Examples of how an earthquake can damage your home
A few things you can do now
- Garage: Strap water heater to wall. If water heater falls during quake, it could cause a fire or you could lose an emergency water source. Store caustic and flammable liquids such as gas cans, paint thinners and weed killers in lower, child-proof cabinets. Know how to manually open electric garage doors.
- Kitchen: Prevent injuries and damage from falling plates and kitchenware by installing childproof locks on upper cabinet doors. Keep a fire extinguisher on hand.
- Dining room: Secure decorative pieces with floral clay or museum wax. Install locks on cabinet doors.
- Living room: Secure large paintings and bookshelves to walls.

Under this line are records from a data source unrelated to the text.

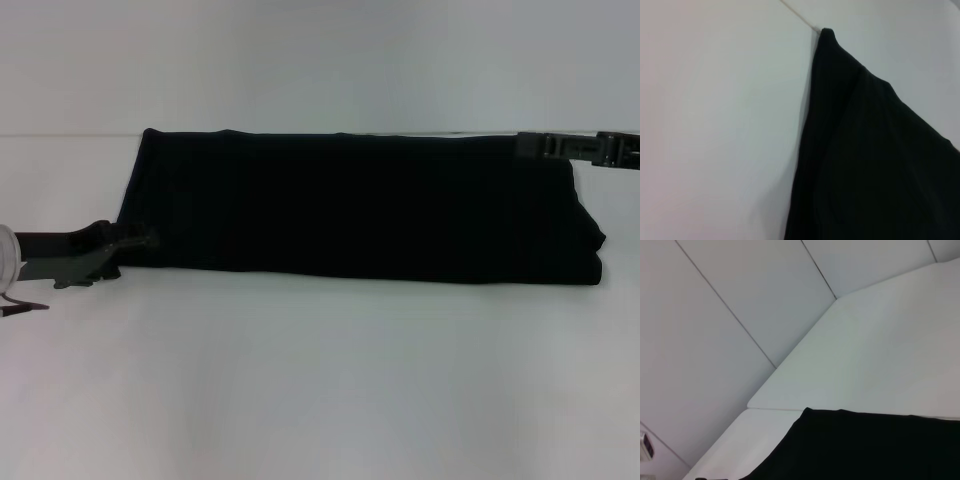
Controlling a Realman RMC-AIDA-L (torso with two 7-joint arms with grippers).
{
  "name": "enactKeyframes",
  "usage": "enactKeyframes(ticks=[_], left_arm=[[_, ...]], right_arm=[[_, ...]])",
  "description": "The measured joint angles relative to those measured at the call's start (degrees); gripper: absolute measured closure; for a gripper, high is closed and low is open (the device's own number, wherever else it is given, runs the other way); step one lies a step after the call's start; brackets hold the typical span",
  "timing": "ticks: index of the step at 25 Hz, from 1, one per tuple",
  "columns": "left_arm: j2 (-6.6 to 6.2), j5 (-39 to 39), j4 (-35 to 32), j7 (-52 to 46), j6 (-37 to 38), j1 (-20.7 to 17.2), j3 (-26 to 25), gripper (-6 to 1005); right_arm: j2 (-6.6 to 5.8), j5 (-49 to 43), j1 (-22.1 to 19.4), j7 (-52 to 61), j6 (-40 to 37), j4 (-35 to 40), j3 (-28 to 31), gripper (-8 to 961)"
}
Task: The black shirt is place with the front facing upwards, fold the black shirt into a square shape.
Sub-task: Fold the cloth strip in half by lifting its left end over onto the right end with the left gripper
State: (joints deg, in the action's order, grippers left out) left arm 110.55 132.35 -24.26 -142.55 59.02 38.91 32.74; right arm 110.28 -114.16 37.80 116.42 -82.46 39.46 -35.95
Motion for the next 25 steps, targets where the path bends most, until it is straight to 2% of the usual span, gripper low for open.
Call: enactKeyframes(ticks=[25], left_arm=[[-0.33, 0.63, 0.6, 0.35, -4.85, 2.29, 0.39, 118]], right_arm=[[0.28, 0.08, -0.03, 0.7, 0.28, -0.09, 0.53, 131]])
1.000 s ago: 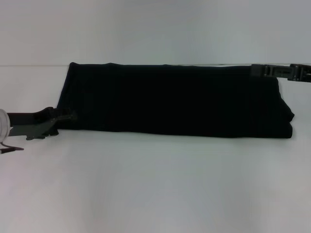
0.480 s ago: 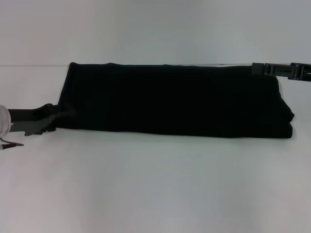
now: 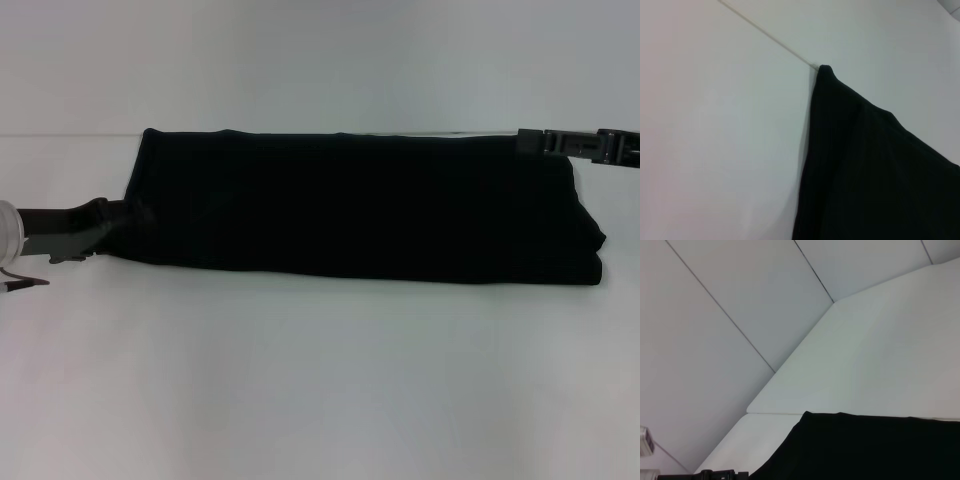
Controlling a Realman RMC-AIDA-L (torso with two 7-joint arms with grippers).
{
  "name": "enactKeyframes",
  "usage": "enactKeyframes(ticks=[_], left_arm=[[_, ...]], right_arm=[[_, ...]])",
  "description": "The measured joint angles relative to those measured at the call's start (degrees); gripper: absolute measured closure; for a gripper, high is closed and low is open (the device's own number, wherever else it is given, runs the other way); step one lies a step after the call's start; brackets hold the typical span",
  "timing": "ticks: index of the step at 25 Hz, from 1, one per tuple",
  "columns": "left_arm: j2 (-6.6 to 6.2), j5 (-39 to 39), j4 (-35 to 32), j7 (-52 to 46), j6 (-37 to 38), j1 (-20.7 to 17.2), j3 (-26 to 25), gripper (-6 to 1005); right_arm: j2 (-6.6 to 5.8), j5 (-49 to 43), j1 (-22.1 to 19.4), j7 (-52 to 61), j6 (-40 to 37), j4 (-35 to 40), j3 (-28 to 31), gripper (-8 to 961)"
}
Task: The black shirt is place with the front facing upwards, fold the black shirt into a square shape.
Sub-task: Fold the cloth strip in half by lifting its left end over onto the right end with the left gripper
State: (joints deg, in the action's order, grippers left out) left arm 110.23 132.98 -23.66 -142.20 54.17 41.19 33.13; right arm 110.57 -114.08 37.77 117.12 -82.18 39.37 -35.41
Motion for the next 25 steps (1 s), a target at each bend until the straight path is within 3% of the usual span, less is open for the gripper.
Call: enactKeyframes(ticks=[9, 19, 25], left_arm=[[-0.03, -0.03, -1.59, -0.04, 3.09, -0.88, -0.21, 120], [-0.13, -0.57, -9.09, -3.17, 12.07, -6.81, -1.19, 121], [0.2, -0.5, -7.58, -3.25, 14.26, -4.81, -1.35, 122]], right_arm=[[-0.02, 0.01, -0.07, 0.03, 0.01, 0.0, 0.26, 131], [-0.15, 0.01, -0.19, 0.03, 0.01, 0.0, 0.26, 132], [-0.18, 0.01, -0.23, 0.01, 0.0, 0.0, 0.25, 135]])
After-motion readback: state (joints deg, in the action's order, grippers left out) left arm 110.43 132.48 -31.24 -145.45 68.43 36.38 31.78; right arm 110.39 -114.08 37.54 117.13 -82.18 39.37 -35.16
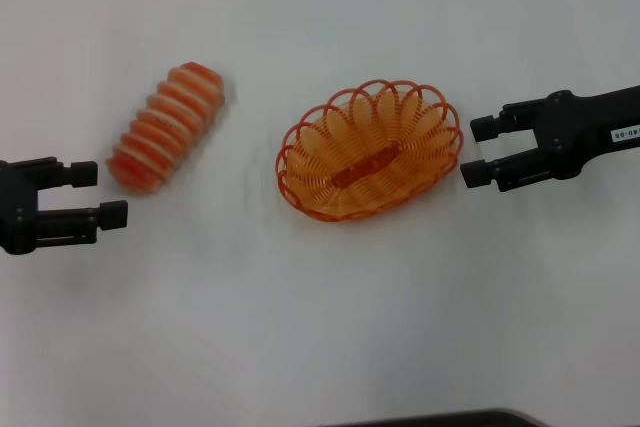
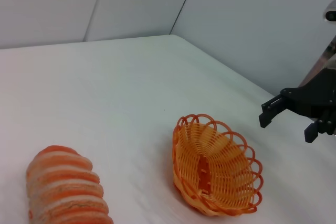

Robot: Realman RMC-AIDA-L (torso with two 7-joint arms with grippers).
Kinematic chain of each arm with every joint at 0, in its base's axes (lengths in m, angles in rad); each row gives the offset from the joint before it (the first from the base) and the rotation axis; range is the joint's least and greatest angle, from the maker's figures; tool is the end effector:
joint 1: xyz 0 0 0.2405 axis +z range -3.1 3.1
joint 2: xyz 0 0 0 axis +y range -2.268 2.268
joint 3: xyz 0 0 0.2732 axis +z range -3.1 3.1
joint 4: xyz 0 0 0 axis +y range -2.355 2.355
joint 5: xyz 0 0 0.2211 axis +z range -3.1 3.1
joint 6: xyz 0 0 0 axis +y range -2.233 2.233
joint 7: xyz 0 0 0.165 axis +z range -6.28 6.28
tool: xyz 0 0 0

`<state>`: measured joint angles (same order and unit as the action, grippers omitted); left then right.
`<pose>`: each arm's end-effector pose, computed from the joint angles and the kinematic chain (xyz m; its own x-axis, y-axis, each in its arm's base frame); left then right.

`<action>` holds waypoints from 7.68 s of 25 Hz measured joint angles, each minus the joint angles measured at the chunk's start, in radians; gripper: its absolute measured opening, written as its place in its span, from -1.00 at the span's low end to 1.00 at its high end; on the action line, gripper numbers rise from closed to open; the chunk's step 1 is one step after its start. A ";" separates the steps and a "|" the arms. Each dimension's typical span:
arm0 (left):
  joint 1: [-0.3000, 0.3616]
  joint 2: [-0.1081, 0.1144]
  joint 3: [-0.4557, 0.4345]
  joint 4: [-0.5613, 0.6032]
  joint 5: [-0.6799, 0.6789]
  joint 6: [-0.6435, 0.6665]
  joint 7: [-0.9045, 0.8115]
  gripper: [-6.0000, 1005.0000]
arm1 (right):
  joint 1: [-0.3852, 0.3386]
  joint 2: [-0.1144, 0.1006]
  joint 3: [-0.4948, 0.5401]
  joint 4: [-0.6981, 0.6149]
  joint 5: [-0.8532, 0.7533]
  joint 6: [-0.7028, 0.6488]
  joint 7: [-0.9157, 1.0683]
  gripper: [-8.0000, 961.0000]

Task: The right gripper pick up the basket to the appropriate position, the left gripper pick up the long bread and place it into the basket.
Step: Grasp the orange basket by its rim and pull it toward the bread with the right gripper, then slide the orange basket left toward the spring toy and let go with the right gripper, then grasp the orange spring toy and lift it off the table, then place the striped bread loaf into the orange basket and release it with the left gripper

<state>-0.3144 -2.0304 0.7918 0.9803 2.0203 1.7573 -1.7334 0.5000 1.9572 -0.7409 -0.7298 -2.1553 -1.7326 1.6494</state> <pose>-0.3066 0.2967 0.0281 0.7331 0.5621 0.3829 0.6227 -0.7811 -0.0454 0.3053 0.3292 0.0183 0.7763 -0.5596 -0.2901 -0.5843 -0.8116 0.0019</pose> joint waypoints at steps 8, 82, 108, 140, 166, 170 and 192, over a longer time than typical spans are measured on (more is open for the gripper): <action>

Secure TV.
- Bedrooms: Move beds if they are under windows. Do not hang paintings or other heavy objects over headboard. Make sure ceiling fan is securely bolted to a rafter. If an earthquake hits while you’re in bed, stay there and cover head with a pillow.
- Bathroom: Store flammable items like nail polish on lower shelves. After a quake, fill tubs and sinks with water for emergencies, especially if you have to leave without your pets.